リュードとルフォンと別れてからエミナたちは本格的に活動していた。
少しばかり悩んだけれどどうせしばらく居着くつもりなら拠点も持った方がいいと思ってお金を出し合って安い家を買った。
アリアセンが裏で手を回してくれて安く良い家を買うことができたと知ったのはだいぶ後のことだった。
エミナたちはそれぞれ多少の家事は出来たので3人での共同生活にも問題は少なかった。
真面目で明るい3人組なので周りの人ともすぐに打ち解けて近所に応援される冒険者になりつつある。
「おっ、来たね。あんたがエミナだね?」
「は、はい。ええと……エリザ、さん?」
「私のこと知ってくれているのかい?」
「あっ、はい。スナハマバトルを見ていたので」
冒険者ギルドに行くとエミナは声をかけられた。
エミナに声をかけたのはスナハマバトルでリュードたちと熱戦を繰り広げたエリザであった。
エミナはスナハマバトルでリュードたちを応援に行っていたのでエリザの顔をもちろん知っていた。
「あはは、嬉しいね」
「一体何の御用でしょうか?」
リュードとエリザ、リュードとエミナは接点があってもエミナとエリザに接点はない。
エミナが一方的にエリザを知っているだけでエリザはエミナの顔も名前も知らないはずだと首を傾げる。
声をかけられるような理由は見当たらない。
「そんな怯えなくてもいいさ。私は実は普段は冒険者ギルドで教官をしていてね」
「教官ですか」
「そ、冒険者の生存率の向上を目的としてギルドに雇われて冒険者の面倒を見てるのさ。これでも私と旦那はゴールド−までいった冒険者だから腕はそれなりにあるんだ」
「そうなんですか」
「それで声をかけたのは頼まれてね」
「頼まれ……?」
「私たちの仕事を聞いたある人からあんたたちの面倒見てやってくれってね」
「あっ……」
エリザがエミナにウインクしてみせる。
誰をとは聞かない。
エリザにエミナのことを頼む人なんて心当たりは1人しかいない。
「普段は気に入ったやつしか私は見ないんだけど、頼みってこともある。けどもうあんたたちの噂は聞いてるし悪くなさそうだね」
リュードはたまたまエリザたちが普段どんな仕事をしているのかを耳にした。
そこでエミナたちがこのデタルトスで活動するなら面倒を見てほしいとお礼に行った時に頼んでいたのだ。
「ええと、私たちは……」
「ふふ、気持ちは分かるよ」
せっかくだけど断ろう。
自分たちでも出来るしわざわざエリザに負担をかけることもない。
けれどエリザはそんなエミナの考えを見透かしていた。
教官にお世話になりたがる冒険者は少ない。
誰しもが自分で出来ると思っているし気恥ずかしさもあって人にお世話になることをあまり好まない。
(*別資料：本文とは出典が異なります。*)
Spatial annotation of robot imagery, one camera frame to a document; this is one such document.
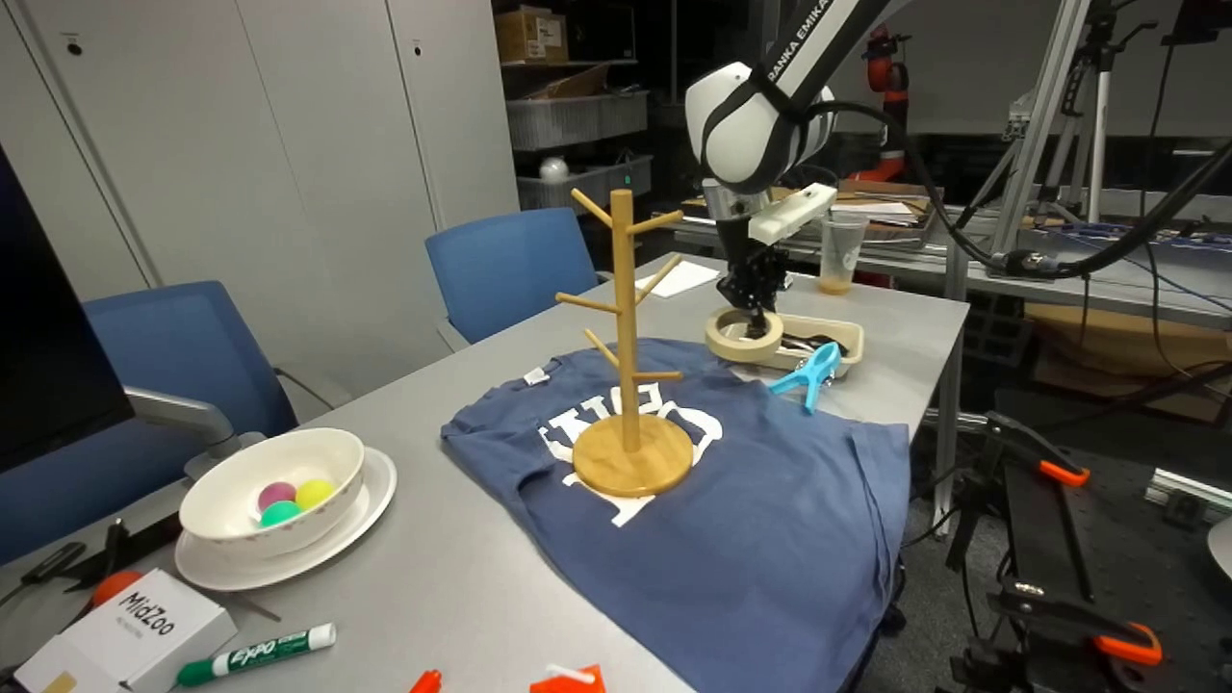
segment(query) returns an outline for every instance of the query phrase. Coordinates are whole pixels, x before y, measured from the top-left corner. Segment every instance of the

有望そうな冒険者に声をかけてもすぐさまお願いしますと言ってくる冒険者があまりいないことはエリザは分かっていた。
「いいかい? 良い冒険者ってのは他人に頼ることが出来る人で何でも出来る人じゃないのさ」
「は、はぁ」
「最初から何でも出来るヤツなんていやしないのさ。でもどんなことでも出来るような、そんな風に見える奴ってのはいるのさ。じゃあどんな奴が何でも出来るように見えると思う?」
「ええと、それは……」
「はい、自分で頑張る人!」
ヤノチが手を上げて答える。
「うん、悪くない答えだよ。でも私が思う何でも出来る人ってのはね、他人に頼れる人なんだよ。自分に何が出来て何が出来ないのかを分かってる。だから他人に頼って出来ないこと理解したり、協力したりしてやっちまう」
何が言いたいのかエミナには分からない。
「たぶんあんたたちにはリュードが何でも出来るような人に見えていないかい?」
「……それは」
確かにそうだ。
ヤノチとダカンはともかくエミナはリュードが万能で何でも出来る人で、追いつくためには自分も何でも出来るようにならなきゃいけないと思っている。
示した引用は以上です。